▶ **Recorded data**
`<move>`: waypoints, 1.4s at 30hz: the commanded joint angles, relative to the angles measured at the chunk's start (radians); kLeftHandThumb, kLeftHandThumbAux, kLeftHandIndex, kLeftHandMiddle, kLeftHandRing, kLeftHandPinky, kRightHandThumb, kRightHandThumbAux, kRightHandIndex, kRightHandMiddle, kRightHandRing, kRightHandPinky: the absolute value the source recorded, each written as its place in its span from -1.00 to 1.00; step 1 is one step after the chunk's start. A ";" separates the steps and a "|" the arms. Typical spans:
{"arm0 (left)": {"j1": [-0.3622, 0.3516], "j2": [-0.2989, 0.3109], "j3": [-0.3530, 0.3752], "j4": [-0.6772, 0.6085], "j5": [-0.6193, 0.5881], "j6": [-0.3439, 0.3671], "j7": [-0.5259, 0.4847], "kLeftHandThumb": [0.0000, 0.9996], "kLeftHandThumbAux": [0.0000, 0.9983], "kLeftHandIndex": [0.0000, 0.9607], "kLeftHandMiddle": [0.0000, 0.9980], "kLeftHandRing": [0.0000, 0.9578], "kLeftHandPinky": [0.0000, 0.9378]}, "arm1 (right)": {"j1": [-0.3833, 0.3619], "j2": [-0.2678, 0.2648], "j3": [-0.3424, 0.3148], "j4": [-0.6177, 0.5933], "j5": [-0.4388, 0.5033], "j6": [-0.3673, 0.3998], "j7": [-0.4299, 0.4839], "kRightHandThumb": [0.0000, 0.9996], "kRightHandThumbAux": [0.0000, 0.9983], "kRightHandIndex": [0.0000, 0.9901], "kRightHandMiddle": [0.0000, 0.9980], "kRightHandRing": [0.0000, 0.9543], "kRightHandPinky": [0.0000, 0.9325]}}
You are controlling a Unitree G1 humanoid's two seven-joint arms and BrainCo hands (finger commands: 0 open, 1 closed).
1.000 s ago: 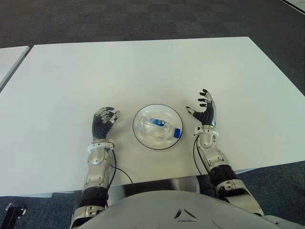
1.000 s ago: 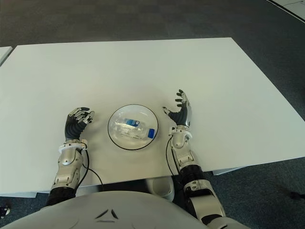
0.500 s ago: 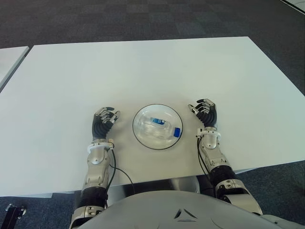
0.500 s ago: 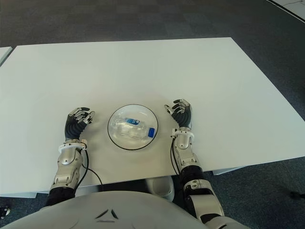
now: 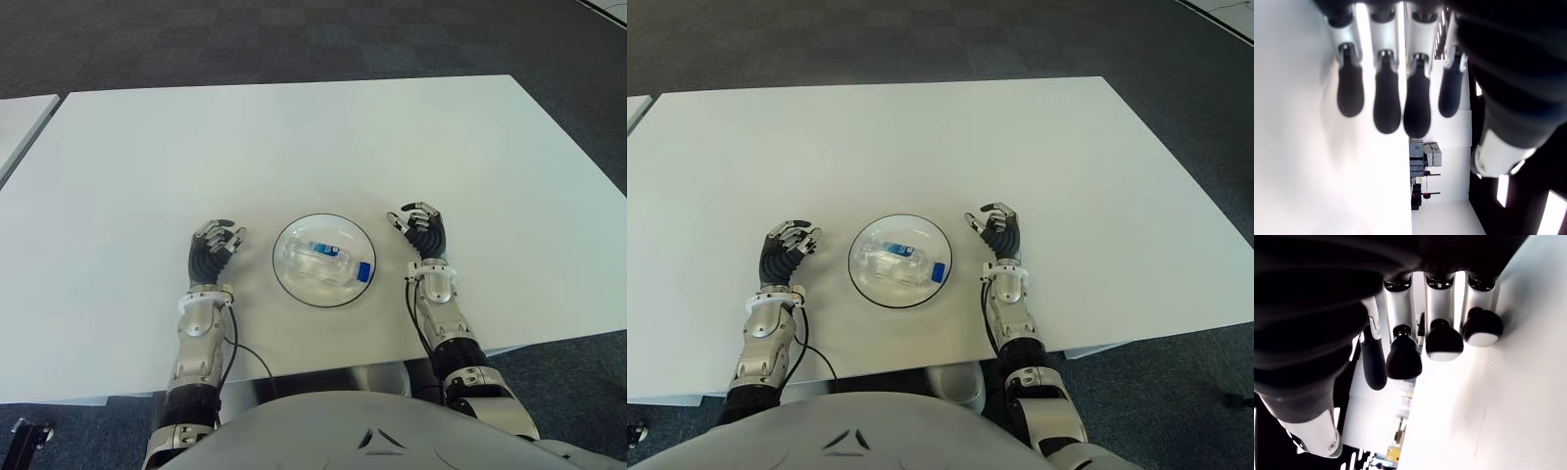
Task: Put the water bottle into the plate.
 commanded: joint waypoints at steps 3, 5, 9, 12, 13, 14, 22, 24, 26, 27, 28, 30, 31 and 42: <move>0.018 -0.004 -0.002 0.016 -0.014 0.037 -0.009 0.41 0.44 -0.10 0.28 0.30 0.27 | 0.006 0.017 -0.014 0.007 0.030 0.044 0.031 0.41 0.46 -0.12 0.76 0.85 0.90; 0.022 -0.005 -0.003 0.008 -0.013 0.032 -0.007 0.41 0.44 -0.10 0.29 0.31 0.28 | 0.005 0.018 -0.017 0.016 0.033 0.039 0.036 0.41 0.46 -0.12 0.77 0.85 0.90; 0.027 -0.004 -0.006 -0.001 -0.006 0.029 -0.004 0.41 0.44 -0.10 0.29 0.31 0.28 | 0.003 0.021 -0.023 0.029 0.032 0.031 0.042 0.40 0.46 -0.12 0.78 0.86 0.89; 0.029 -0.003 -0.009 -0.005 0.000 0.032 -0.001 0.41 0.44 -0.10 0.29 0.31 0.28 | 0.003 0.021 -0.026 0.033 0.031 0.030 0.044 0.40 0.46 -0.12 0.79 0.86 0.89; 0.029 -0.002 -0.009 -0.006 0.002 0.033 0.000 0.41 0.44 -0.10 0.29 0.31 0.28 | 0.003 0.021 -0.027 0.033 0.030 0.031 0.045 0.40 0.46 -0.12 0.79 0.86 0.89; 0.029 -0.002 -0.009 -0.006 0.003 0.034 0.000 0.41 0.44 -0.10 0.29 0.31 0.28 | 0.003 0.021 -0.027 0.034 0.030 0.031 0.045 0.40 0.46 -0.12 0.79 0.86 0.89; 0.049 -0.004 -0.025 -0.069 0.043 0.052 0.017 0.42 0.44 -0.10 0.26 0.28 0.25 | 0.006 0.019 -0.027 0.029 0.021 0.040 0.049 0.40 0.46 -0.12 0.79 0.86 0.89; 0.054 -0.006 -0.030 -0.083 0.051 0.061 0.022 0.42 0.44 -0.10 0.25 0.27 0.25 | 0.007 0.018 -0.026 0.029 0.020 0.044 0.053 0.40 0.46 -0.12 0.79 0.86 0.90; 0.059 -0.009 -0.035 -0.097 0.058 0.069 0.026 0.42 0.44 -0.10 0.24 0.26 0.25 | 0.008 0.016 -0.025 0.028 0.020 0.047 0.057 0.40 0.46 -0.12 0.79 0.86 0.90; 0.061 -0.008 -0.037 -0.102 0.061 0.074 0.028 0.42 0.44 -0.10 0.24 0.26 0.24 | 0.009 0.014 -0.024 0.025 0.020 0.051 0.061 0.40 0.46 -0.12 0.80 0.86 0.90; 0.062 -0.006 -0.039 -0.108 0.065 0.081 0.030 0.42 0.44 -0.10 0.23 0.26 0.25 | 0.010 0.013 -0.023 0.023 0.019 0.057 0.065 0.40 0.46 -0.12 0.79 0.86 0.88; 0.063 -0.005 -0.041 -0.114 0.069 0.089 0.032 0.42 0.44 -0.10 0.23 0.26 0.25 | 0.012 0.011 -0.022 0.019 0.019 0.063 0.070 0.40 0.46 -0.12 0.79 0.85 0.87; 0.064 -0.003 -0.042 -0.117 0.074 0.096 0.034 0.42 0.44 -0.10 0.23 0.26 0.25 | 0.013 0.010 -0.022 0.016 0.019 0.067 0.073 0.40 0.46 -0.12 0.79 0.85 0.86; 0.073 -0.002 -0.049 -0.155 0.098 0.156 0.043 0.42 0.44 -0.10 0.24 0.27 0.25 | 0.023 0.012 -0.021 -0.009 0.016 0.087 0.083 0.40 0.46 -0.12 0.81 0.86 0.89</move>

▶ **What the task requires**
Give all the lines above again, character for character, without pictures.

▶ **Result**
`<move>`: waypoints, 1.4s at 30hz: the commanded joint angles, relative to the angles measured at the chunk's start (radians); kLeftHandThumb, kLeftHandThumbAux, kLeftHandIndex, kLeftHandMiddle, kLeftHandRing, kLeftHandPinky, kRightHandThumb, kRightHandThumbAux, kRightHandIndex, kRightHandMiddle, kRightHandRing, kRightHandPinky: the absolute value the source recorded, each written as its place in its span from -1.00 to 1.00; step 1 is one step after the chunk's start. A ";" separates the steps and a "|" the arms. Typical spans:
{"arm0 (left)": {"j1": [-0.3622, 0.3516], "j2": [-0.2989, 0.3109], "j3": [-0.3530, 0.3752], "j4": [-0.6772, 0.6085], "j5": [-0.6193, 0.5881], "j6": [-0.3439, 0.3671], "j7": [-0.5259, 0.4847], "kLeftHandThumb": [0.0000, 0.9996], "kLeftHandThumbAux": [0.0000, 0.9983], "kLeftHandIndex": [0.0000, 0.9607], "kLeftHandMiddle": [0.0000, 0.9980], "kLeftHandRing": [0.0000, 0.9578], "kLeftHandPinky": [0.0000, 0.9378]}, "arm1 (right)": {"j1": [-0.3833, 0.3619], "j2": [-0.2678, 0.2648], "j3": [-0.3424, 0.3148], "j4": [-0.6177, 0.5933], "j5": [-0.4388, 0.5033], "j6": [-0.3673, 0.3998], "j7": [-0.4299, 0.4839], "kRightHandThumb": [0.0000, 0.9996], "kRightHandThumbAux": [0.0000, 0.9983], "kRightHandIndex": [0.0000, 0.9901], "kRightHandMiddle": [0.0000, 0.9980], "kRightHandRing": [0.0000, 0.9543], "kRightHandPinky": [0.0000, 0.9325]}}
You are controlling a Unitree G1 humanoid's two seven-joint arms and BrainCo hands (finger commands: 0 open, 1 closed).
1.000 s ago: 
1.000 s ago: 
0.500 s ago: 
0.500 s ago: 
now: 
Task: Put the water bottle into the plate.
 commanded: joint waypoints at steps 3, 5, 9, 12, 13, 14, 22, 24, 26, 27, 28, 30, 31 and 42: <move>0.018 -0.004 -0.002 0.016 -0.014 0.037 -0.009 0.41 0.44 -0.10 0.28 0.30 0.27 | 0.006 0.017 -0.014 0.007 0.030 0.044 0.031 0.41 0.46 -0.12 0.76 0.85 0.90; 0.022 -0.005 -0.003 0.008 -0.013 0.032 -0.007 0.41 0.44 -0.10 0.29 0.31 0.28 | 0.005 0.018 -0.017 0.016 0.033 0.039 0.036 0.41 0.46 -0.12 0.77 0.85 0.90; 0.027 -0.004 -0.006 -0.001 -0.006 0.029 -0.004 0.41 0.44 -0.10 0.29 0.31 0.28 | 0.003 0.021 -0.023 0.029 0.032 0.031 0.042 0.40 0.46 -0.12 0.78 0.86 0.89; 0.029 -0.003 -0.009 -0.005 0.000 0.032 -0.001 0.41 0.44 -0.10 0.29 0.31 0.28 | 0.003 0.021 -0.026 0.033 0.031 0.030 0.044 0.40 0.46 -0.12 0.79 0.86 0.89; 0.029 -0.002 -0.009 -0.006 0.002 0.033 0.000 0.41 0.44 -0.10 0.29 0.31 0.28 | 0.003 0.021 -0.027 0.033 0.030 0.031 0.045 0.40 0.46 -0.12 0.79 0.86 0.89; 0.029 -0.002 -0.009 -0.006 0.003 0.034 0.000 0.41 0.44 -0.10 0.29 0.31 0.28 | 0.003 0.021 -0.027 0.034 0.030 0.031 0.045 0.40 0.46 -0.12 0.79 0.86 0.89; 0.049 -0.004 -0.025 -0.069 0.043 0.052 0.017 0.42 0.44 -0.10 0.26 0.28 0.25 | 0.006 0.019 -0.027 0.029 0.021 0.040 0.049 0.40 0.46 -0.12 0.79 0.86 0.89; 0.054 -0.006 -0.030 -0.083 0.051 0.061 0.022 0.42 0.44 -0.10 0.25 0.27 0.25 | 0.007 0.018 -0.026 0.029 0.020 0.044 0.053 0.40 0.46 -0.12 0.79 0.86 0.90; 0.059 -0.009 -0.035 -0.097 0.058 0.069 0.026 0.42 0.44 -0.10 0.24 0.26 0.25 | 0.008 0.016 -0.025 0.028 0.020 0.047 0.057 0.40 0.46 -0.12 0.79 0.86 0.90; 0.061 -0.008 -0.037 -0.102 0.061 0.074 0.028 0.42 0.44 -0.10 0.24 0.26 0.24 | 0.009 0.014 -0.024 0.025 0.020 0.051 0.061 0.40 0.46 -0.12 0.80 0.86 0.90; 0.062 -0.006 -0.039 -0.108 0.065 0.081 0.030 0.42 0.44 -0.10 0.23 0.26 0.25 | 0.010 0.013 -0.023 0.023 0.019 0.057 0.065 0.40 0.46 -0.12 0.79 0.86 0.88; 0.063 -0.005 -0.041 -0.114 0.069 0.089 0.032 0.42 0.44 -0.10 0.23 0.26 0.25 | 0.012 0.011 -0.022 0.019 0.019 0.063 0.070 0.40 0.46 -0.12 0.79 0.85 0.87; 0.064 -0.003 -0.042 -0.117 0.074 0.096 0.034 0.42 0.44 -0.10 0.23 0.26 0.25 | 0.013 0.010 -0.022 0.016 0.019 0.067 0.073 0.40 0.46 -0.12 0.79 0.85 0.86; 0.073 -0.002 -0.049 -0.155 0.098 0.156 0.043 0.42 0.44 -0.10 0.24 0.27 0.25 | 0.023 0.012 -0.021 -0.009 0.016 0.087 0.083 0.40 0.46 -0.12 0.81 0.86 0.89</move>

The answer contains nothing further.